Preoperative left ventricular diastolic dysfunction, particularly defined by a flow propagation velocity <40 cm/s, identifies patients at increased risk of left ventricular dysfunction after aortic valve replacement.
What is the association between left ventricular systolic and diastolic dysfunction and immediate post-operative outcomes in patients undergoing aortic valve replacement for aortic stenosis?
This review highlights the importance of assessing both left ventricular systolic and diastolic dysfunction as prognostic factors for immediate post-operative outcomes following aortic valve replacement.
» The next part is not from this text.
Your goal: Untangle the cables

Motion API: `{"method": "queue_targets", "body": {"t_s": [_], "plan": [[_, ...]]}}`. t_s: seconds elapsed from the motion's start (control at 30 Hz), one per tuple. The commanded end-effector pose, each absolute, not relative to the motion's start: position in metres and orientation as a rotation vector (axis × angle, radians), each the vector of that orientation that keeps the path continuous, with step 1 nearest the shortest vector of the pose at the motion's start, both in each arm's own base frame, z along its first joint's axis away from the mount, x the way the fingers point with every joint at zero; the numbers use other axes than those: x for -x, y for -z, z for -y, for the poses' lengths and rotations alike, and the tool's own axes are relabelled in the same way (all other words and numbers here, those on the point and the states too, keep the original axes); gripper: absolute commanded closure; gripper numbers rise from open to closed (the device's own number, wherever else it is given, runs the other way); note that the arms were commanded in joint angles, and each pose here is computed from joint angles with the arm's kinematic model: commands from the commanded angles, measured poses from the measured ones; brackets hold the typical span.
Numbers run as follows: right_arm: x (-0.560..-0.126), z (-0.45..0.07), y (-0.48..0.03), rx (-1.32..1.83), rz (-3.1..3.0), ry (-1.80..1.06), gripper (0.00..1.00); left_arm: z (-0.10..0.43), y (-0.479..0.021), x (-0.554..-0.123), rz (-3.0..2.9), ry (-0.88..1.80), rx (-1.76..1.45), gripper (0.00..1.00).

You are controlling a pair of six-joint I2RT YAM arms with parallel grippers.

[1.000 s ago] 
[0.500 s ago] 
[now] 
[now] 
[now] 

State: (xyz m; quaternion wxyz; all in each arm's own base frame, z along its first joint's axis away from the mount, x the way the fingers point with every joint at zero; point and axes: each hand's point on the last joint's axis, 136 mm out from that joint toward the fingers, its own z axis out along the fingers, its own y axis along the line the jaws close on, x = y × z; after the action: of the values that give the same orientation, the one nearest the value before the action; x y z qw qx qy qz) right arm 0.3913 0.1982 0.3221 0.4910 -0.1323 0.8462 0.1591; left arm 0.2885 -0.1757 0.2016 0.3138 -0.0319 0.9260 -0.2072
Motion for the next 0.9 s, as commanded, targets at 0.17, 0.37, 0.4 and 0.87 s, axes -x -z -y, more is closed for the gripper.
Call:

Reports suggested that immediate post-aortic valve replacement (AVR); left ventricular (LV) dysfunction may be an important risk for morbidity and mortality in patients requiring positive inotropic support. Several factors have been identified as significant prognostic factors i.e., LV systolic dysfunction, LV diastolic dysfunction (LV-DD), heart failure and myocardial infarction (MI). Specific to pathophysiological changes associated with AS, markers of systolic LV function (e.g., LVEF) have been extensively studied in management, yet only a few studies have analysed the association between LV-DD and immediate post-operative LV dysfunction This review brings together the current body of evidence on this issue.
Elahi et al. (Wed,) conducted a review in Aortic stenosis with left ventricular dysfunction. Aortic valve replacement (AVR) was evaluated. Preoperative left ventricular diastolic dysfunction, particularly defined by a flow propagation velocity <40 cm/s, identifies patients at increased risk of left ventricular dysfunction after aortic valve replacement.